That is, we can forget that f is a multi-parameter function and think of it as a one-parameter function that receives a complex parameter form $\mathbf u_i \otimes \mathbf v_j$. Returning to the original multilinear function $f(\mathbf u,\mathbf v)$, we can now view it in a new perspective as a ** Linear Functions on a New Vector Space **

\[f(\mathbf u\otimes \mathbf v)=\sum _{ij} \lambda_i \beta_j f(\mathbf u_i \otimes \mathbf v_j)\] \[\mathbf u \otimes \mathbf v = (\sum_i \mathbf \lambda_i \mathbf u_i) \otimes (\sum_j \beta _j \mathbf v_j) = \sum _{ij} \lambda_i \beta_j \mathbf u_i \otimes \mathbf v_j\]

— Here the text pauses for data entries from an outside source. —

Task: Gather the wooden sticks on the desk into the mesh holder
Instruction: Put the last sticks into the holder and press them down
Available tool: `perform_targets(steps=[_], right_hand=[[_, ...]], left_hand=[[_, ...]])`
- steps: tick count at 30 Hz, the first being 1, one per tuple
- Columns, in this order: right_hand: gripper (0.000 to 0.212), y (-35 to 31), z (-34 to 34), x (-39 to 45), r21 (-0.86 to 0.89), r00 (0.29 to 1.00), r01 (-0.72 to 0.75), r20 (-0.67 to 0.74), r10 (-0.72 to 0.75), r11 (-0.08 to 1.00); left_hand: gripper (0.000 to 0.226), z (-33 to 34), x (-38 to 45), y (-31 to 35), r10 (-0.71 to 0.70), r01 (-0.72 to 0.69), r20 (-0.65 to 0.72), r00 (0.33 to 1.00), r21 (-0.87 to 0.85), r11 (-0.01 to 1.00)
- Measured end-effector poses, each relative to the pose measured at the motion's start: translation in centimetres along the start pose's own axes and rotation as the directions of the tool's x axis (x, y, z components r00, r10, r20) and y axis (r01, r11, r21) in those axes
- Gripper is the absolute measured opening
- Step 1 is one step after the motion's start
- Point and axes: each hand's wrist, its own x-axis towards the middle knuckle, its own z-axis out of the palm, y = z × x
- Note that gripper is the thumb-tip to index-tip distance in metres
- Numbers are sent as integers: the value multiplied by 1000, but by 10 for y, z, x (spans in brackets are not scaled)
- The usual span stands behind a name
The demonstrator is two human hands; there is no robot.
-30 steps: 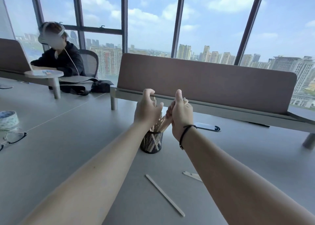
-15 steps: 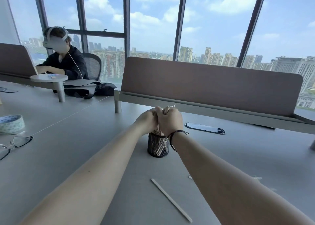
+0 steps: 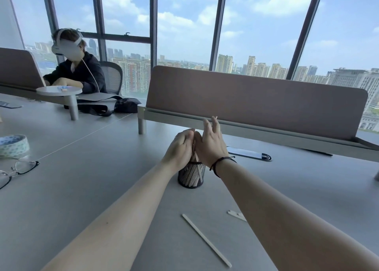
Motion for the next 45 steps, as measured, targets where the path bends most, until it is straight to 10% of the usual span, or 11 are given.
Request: perform_targets(steps=[13, 17, 20, 23, 29, 34, 40, 45], right_hand=[[22, 9, -10, -12, -91, 975, 151, -153, -163, 984], [15, 26, -38, -31, 109, 955, 149, -274, -115, 983], [16, 67, -57, -60, 77, 978, 60, -202, -43, 995], [27, 119, -74, -102, -146, 998, -34, 56, 42, 989], [49, 181, -105, -176, -364, 967, -128, 162, 198, 922], [47, 180, -97, -187, -302, 967, -128, 172, 186, 945], [30, 151, -81, -179, 160, 991, -128, 60, 120, 979], [32, 176, -111, -184, 183, 991, -117, -37, 125, 976]], left_hand=[[45, -10, -1, -25, -73, 80, -44, 996, 205, 975], [52, -9, -46, -1, 316, -215, -134, 939, 491, 845], [51, 0, -93, 8, 551, -547, 208, 808, 612, 572], [73, 15, -124, 12, 391, -727, 614, 685, 550, 411], [96, 47, -122, -15, -156, -474, 706, 690, 605, 639], [92, 88, -108, -21, -108, -434, 648, 754, 615, 659], [60, 150, -110, -6, 35, -315, 627, 779, 342, 885], [110, 134, -115, -2, -59, -368, 662, 747, 485, 794]])
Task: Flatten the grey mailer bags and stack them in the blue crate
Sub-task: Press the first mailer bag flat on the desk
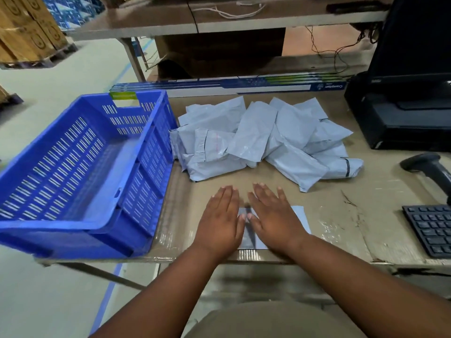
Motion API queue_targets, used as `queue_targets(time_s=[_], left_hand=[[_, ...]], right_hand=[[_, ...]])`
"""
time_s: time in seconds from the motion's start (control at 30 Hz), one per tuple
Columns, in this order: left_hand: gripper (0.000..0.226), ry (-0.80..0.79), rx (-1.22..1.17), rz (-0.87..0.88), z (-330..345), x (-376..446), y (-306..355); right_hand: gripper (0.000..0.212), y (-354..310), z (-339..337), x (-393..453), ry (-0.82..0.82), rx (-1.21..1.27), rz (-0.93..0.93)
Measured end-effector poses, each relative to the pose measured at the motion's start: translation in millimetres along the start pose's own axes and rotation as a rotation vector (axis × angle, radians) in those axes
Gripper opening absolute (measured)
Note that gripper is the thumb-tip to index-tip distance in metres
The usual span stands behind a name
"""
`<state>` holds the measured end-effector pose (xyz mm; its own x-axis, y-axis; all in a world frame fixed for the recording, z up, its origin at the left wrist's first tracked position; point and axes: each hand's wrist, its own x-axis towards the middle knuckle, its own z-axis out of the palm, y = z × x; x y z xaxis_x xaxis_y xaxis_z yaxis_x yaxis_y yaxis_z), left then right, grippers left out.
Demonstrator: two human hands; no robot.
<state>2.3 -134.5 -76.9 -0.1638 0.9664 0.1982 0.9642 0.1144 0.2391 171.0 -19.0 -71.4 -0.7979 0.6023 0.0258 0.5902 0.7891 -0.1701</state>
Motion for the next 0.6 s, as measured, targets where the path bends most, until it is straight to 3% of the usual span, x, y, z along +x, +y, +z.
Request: queue_targets(time_s=[0.17, 0.47, 0.6], left_hand=[[0.072, -0.168, 0.056, -0.067, 28, 12, 0], [0.075, -0.209, 0.105, -0.068, 30, 14, -2], [0.066, -0.148, 0.193, -0.035, 21, 22, 17]], right_hand=[[0.074, 4, 26, 0, -0.079, -0.023, 0.037], [0.073, 11, 26, 0, -0.082, 0.024, 0.019], [0.072, 43, 10, -4, -0.012, 0.041, 0.072]])
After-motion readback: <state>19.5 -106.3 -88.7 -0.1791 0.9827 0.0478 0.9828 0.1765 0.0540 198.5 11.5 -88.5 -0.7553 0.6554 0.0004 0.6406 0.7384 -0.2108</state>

$f(\mathbf u,\mathbf v)$ And $f (\ mathbf u \ otimes \ mathbf V) $are actually not the same function, but have some equivalence, and their symbols are written as f here.

$\mathbf u \otimes \mathbf v$ Called the tensor product of the vector $\ mathbf u $and the vector $\ mathbf V $, it can be seen as vectors in a new vector space, the so-called tensor space, whose basis is $\mathbf u_i \otimes \mathbf v_j$.

If $\ mathbf U \ in U $is an m-dimensional vector space and $\ mathbf V \ in V $is an n-dimensional vector space, Then the tensor space $U \ otimes V $contains all vectors of the form $\ sum _ i T _ { IJ } \ mathbf u _ I \ otimes \ mathbf V _ J $, It corresponds to a vector space of dimension $m \ times n $ (which is also known as the tensor product space of $U $and $V $).

$U\otimes V$ Is the space spanned by all tensor products of the form $\ mathbf u \ otimes \ mathbf V $, where the tensor is linearly spanned, that is, the set of all linear combinations of these vectors. There are more elements in this space than there are vectors of the form $\ mathbf u \ otimes \ mathbf V $, i.e., not all vectors in tensor space can be written in the form $\ matbf u \ otimes \ matbf V $. For example

\[\begin{aligned} \mathbf u_1 \otimes \mathbf v_1 + 4 \mathbf u_1 \otimes \mathbf v_2 + 3 \mathbf u_2 \otimes \mathbf v_1 + 6 \mathbf u_2 \otimes \mathbf v_2 &= (2\mathbf u_1 + 3 \mathbf u_2)\otimes (\mathbf v_1 + 2 \mathbf v_2) \\ &= \mathbf u \otimes \mathbf v \end{aligned}\]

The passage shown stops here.